WHAT TO PRODUCE: In the lines below, output everything from the first line through the line containing "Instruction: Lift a" exactly as it is. Pictures are not part of the output.

DATASET EXTRACT:
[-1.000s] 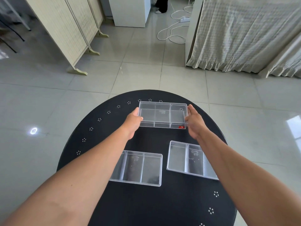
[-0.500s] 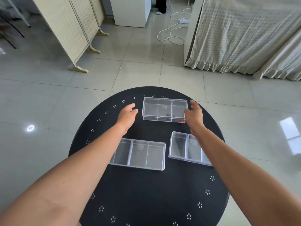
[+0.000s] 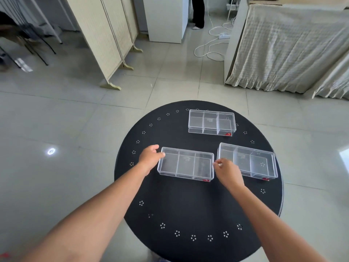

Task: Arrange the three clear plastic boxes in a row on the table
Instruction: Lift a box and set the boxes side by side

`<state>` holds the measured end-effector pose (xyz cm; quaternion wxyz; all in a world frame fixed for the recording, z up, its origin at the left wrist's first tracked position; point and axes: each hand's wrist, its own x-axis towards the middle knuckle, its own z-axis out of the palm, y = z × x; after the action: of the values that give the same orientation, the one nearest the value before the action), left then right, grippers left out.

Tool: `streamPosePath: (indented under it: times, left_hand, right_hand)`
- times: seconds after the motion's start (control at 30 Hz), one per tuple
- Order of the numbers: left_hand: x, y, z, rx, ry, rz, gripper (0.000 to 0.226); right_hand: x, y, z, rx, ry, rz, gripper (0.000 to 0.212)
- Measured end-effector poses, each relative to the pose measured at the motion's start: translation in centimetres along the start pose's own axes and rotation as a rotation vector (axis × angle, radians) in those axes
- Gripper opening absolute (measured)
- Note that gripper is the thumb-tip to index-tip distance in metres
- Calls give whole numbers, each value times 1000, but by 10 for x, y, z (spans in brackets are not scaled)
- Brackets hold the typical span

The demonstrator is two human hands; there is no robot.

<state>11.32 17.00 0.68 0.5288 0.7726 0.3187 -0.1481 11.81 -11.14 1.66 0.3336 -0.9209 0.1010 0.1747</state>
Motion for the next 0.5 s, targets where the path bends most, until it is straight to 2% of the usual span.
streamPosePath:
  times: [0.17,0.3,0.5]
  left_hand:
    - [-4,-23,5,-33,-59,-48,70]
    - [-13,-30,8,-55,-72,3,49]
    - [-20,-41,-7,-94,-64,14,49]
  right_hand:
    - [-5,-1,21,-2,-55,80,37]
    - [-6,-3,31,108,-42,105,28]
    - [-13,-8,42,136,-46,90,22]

TASK ANSWER:
[-1.000s] 
[-0.500s] 
[+0.000s] 

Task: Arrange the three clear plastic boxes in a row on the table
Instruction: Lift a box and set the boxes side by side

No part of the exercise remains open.